Studying the mechanisms of mitochondrial function, more specifically MFN2 function, during tumorigenesis is critical for the next generation of cancer therapeutics. Recent studies have shown that dysregulation of the mitochondrial network can have an effect on MFN2 proteins, provoking mitochondrial hyperfusion and a multidrug resistant (MDR) phenotype in cancer cells. MDR cancer cells have a much more aggressive behaviour and they are very invasive with a better ability to metastasize. All these factors lead to a poor cancer prognosis and, therefore, novel therapeutic strategies for targeting and eradicating MDR TNBC cells are required. It has been hypothesized that mitochondrial hyperfusion is one of the main mechanisms that makes cells resistant to traditional chemotherapy treatments.
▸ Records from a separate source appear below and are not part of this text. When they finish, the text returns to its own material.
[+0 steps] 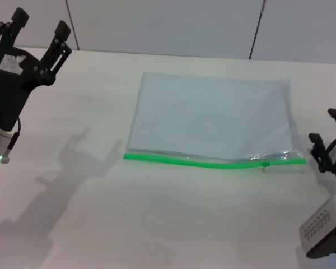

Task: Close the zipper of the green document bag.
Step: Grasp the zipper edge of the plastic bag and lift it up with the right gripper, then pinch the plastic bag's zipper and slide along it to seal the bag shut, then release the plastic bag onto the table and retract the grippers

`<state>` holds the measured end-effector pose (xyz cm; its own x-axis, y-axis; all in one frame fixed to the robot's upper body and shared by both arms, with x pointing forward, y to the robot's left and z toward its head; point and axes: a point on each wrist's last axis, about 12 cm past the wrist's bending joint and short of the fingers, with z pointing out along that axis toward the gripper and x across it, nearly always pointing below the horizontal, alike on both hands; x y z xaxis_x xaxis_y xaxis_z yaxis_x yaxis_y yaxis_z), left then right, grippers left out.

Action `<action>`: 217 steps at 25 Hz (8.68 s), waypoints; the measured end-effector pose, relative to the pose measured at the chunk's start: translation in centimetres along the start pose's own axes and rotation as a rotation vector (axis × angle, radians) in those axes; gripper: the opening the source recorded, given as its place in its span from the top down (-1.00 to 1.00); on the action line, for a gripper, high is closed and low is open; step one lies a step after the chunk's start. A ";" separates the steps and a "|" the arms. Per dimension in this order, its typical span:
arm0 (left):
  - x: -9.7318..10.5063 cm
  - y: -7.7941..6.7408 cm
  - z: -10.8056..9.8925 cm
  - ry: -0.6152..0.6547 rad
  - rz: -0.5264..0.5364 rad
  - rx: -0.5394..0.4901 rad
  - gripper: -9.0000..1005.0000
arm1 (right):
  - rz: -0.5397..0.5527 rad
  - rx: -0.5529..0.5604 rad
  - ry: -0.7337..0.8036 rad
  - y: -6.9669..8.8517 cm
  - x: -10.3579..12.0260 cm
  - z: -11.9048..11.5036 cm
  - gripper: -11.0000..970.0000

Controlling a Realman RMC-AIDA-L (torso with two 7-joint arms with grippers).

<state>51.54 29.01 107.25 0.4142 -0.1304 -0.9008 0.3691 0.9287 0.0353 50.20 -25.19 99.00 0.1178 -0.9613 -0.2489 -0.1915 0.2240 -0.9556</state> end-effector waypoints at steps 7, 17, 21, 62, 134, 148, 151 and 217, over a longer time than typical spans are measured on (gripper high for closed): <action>0.0 0.0 0.0 -0.001 0.001 -0.002 -0.64 | 0.000 -0.079 -0.031 0.9 -1.1 0.2 -0.46; 0.0 0.0 0.0 0.002 0.002 -0.004 -0.64 | -0.035 -0.105 -0.107 1.2 -3.4 0.4 -0.41; 0.0 0.0 0.0 0.004 0.002 -0.004 -0.63 | -0.036 -0.106 -0.125 1.1 -3.8 0.6 -0.39; 3.7 -3.6 2.8 0.302 0.169 0.444 -0.62 | 0.075 -0.113 -0.385 -0.8 -11.3 2.8 0.88; 5.0 -6.6 1.7 0.122 0.884 0.781 0.55 | -0.009 -0.149 -0.527 -0.6 -13.9 2.4 0.88; 5.0 -6.7 1.5 0.121 0.892 0.784 0.79 | -0.012 -0.148 -0.525 -0.5 -13.8 2.4 0.88; 5.0 -6.7 1.5 0.121 0.892 0.784 0.82 | -0.012 -0.148 -0.526 -0.5 -13.8 2.4 0.88; 3.0 -3.9 0.6 0.124 0.681 0.433 0.39 | 0.396 0.329 -0.078 -4.7 -3.1 1.5 0.31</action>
<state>51.83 24.80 104.64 0.5781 0.4773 -0.6618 0.3688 0.5707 0.7337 52.21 -23.00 104.02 0.1727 -0.7807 -0.6006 0.0790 0.6187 -0.7816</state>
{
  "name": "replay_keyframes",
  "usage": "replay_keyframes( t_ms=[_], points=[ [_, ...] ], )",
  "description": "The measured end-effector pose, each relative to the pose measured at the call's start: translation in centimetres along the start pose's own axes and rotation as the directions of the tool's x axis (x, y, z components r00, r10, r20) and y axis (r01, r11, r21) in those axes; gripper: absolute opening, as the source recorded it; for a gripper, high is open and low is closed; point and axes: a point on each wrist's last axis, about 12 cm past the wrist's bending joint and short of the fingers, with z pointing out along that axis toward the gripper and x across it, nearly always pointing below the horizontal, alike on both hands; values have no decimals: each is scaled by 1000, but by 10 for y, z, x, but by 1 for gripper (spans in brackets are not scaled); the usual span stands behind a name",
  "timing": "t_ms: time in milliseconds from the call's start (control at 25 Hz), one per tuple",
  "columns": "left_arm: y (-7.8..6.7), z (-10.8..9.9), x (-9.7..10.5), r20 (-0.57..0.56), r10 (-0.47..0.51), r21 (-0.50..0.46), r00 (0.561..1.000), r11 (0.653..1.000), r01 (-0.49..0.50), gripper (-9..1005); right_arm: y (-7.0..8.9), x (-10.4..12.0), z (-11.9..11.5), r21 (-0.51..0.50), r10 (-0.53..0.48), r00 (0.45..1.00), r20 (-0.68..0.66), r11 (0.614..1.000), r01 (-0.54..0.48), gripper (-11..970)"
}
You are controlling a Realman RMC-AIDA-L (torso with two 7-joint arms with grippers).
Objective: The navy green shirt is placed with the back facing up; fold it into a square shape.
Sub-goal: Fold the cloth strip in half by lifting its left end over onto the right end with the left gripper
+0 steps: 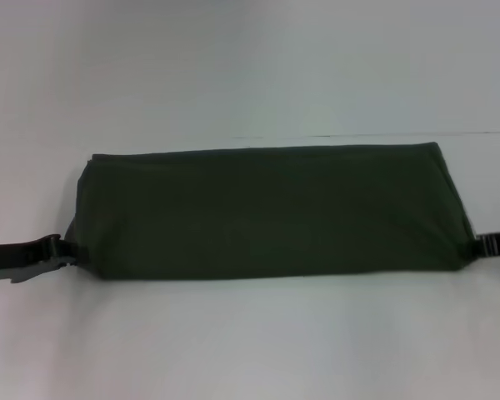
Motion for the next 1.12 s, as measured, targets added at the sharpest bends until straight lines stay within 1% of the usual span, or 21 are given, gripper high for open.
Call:
replay_keyframes(
  t_ms=[120,320,520,760,1080,1120],
  points=[
    [0,-8,-1,-30,-1,5,1000,1000,1,4,-4,13,-6,-49,16,1000,-17,999,-17,40],
    [1,-22,1,-110,-13,12,994,1000,14,4,-11,34,-15,-94,47,998,-47,994,-52,48],
    [2,-35,4,-161,-28,31,987,999,33,4,-15,49,-23,-135,63,995,-72,988,-72,55],
    [2,-38,8,-216,-41,23,976,999,48,3,-17,52,-26,-134,62,995,-81,988,-73,65],
    [4,-39,8,-205,-62,13,977,998,66,48,-18,47,-27,-135,59,996,-73,988,-69,77],
    [4,-39,9,-204,-63,13,977,998,67,66,-19,47,-27,-137,60,996,-73,988,-70,118]
  ],
)
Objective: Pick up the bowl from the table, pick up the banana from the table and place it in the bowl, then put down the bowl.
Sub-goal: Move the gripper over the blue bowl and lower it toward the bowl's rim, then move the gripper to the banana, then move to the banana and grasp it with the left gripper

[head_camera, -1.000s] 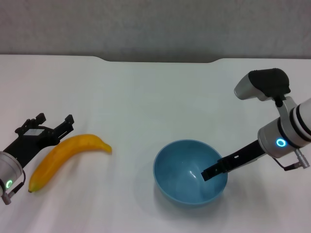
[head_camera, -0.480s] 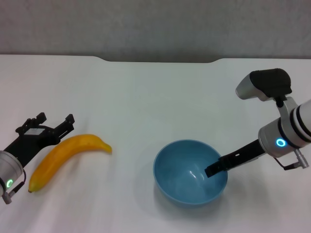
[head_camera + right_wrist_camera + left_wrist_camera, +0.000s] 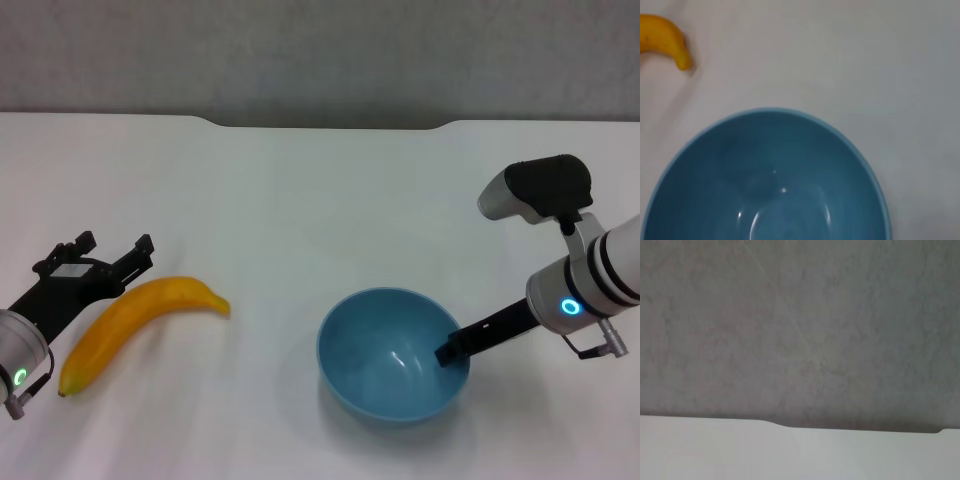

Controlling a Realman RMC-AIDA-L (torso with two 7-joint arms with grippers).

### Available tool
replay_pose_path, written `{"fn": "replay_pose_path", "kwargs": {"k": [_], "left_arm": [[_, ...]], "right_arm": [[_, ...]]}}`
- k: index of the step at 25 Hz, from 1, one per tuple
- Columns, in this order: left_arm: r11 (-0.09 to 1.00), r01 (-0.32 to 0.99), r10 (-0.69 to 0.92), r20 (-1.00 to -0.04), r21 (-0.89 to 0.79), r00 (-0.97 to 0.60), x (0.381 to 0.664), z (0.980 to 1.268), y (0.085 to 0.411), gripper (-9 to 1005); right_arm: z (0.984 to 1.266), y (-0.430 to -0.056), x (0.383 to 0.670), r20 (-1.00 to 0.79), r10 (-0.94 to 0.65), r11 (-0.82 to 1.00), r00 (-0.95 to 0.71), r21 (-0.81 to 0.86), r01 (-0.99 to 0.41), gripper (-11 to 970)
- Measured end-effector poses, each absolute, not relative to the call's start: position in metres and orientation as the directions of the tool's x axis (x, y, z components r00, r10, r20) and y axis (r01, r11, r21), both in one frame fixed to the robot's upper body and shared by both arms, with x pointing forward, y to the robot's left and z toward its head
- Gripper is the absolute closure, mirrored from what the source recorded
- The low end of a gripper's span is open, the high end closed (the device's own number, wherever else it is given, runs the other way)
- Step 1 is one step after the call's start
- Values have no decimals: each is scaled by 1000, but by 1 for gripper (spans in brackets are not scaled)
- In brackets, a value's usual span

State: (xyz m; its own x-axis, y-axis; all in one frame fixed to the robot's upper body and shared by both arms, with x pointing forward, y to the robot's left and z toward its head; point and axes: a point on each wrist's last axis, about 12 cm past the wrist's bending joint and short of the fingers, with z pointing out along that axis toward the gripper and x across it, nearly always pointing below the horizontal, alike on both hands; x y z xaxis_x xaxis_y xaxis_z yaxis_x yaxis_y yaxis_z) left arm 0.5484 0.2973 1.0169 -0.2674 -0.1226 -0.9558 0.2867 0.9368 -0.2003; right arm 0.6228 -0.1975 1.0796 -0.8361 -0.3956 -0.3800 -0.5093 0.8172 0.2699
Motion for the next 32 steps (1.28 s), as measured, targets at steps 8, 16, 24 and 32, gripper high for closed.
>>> {"fn": "replay_pose_path", "kwargs": {"k": [8,16,24,32], "left_arm": [[937,286,-122,-955,-200,-269,548,1017,298,89],[938,282,-122,-954,-201,-274,546,1015,299,89],[893,370,-141,-940,-256,-309,552,1028,296,90],[859,477,8,-928,-184,-372,570,1045,305,95]], "right_arm": [[1077,-198,624,-397,-407,821,-822,236,-520,890],[1077,-200,626,-425,-396,825,-814,225,-519,936],[1087,-215,620,-522,-328,835,-788,229,-499,935],[1092,-215,614,-556,-329,826,-763,222,-518,935]]}}
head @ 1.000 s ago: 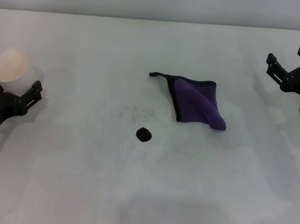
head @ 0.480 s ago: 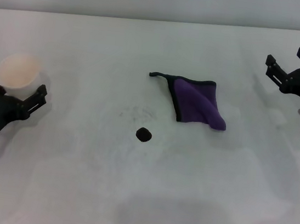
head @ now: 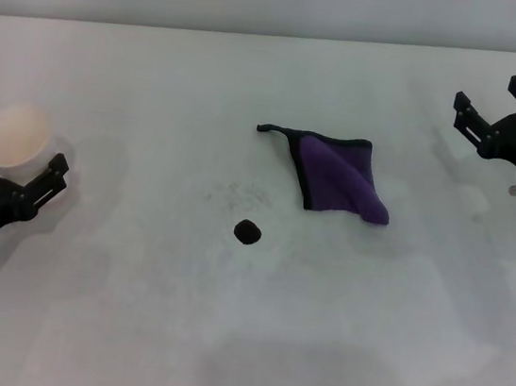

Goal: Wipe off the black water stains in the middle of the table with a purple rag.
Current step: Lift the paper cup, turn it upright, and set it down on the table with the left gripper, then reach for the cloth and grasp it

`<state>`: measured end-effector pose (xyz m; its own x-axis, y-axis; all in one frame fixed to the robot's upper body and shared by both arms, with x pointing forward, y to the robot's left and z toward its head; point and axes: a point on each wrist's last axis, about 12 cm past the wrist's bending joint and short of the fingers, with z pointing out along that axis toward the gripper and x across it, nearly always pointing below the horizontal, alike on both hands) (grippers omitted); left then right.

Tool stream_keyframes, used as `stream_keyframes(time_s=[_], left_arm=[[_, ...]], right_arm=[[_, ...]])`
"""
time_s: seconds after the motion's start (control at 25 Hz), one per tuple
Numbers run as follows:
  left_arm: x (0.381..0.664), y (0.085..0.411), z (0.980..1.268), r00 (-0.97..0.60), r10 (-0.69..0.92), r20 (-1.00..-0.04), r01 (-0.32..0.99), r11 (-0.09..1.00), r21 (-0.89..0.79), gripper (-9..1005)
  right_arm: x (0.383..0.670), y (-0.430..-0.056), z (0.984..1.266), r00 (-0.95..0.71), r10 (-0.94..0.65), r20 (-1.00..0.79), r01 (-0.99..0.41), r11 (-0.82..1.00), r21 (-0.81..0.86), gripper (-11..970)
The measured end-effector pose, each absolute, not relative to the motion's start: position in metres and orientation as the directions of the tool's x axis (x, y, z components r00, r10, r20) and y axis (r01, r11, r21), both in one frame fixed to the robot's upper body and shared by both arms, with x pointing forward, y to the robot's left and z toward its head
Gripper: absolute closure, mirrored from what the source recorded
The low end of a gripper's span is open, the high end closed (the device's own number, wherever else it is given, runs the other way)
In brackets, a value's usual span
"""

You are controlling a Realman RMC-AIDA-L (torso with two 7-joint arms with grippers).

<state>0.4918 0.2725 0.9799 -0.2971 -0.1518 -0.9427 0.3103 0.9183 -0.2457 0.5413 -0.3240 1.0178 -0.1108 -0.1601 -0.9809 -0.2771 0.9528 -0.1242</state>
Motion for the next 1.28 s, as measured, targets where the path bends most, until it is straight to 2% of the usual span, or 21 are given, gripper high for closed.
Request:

Hence, inhibiting mitochondrial fusion would sensitize cancer cells to chemotherapy, making it a significantly more effective treatment. In order to inhibit mitochondrial hyperfusion, an anti-MFN2 peptide has to be used, in order to bind to the mitochondria membrane MFN2 proteins to prevent them from building the mitochondrial network. The aim of the anti-MFN2 peptide is to make MFN2 not functional so it cannot participate in mitochondrial fusion and in the operation of the mitochondrial network. In this way, hyperfusion will not occur and chemotherapy drugs would be much more successful. However, further investigations are required in this field as there are still lots of unknowns.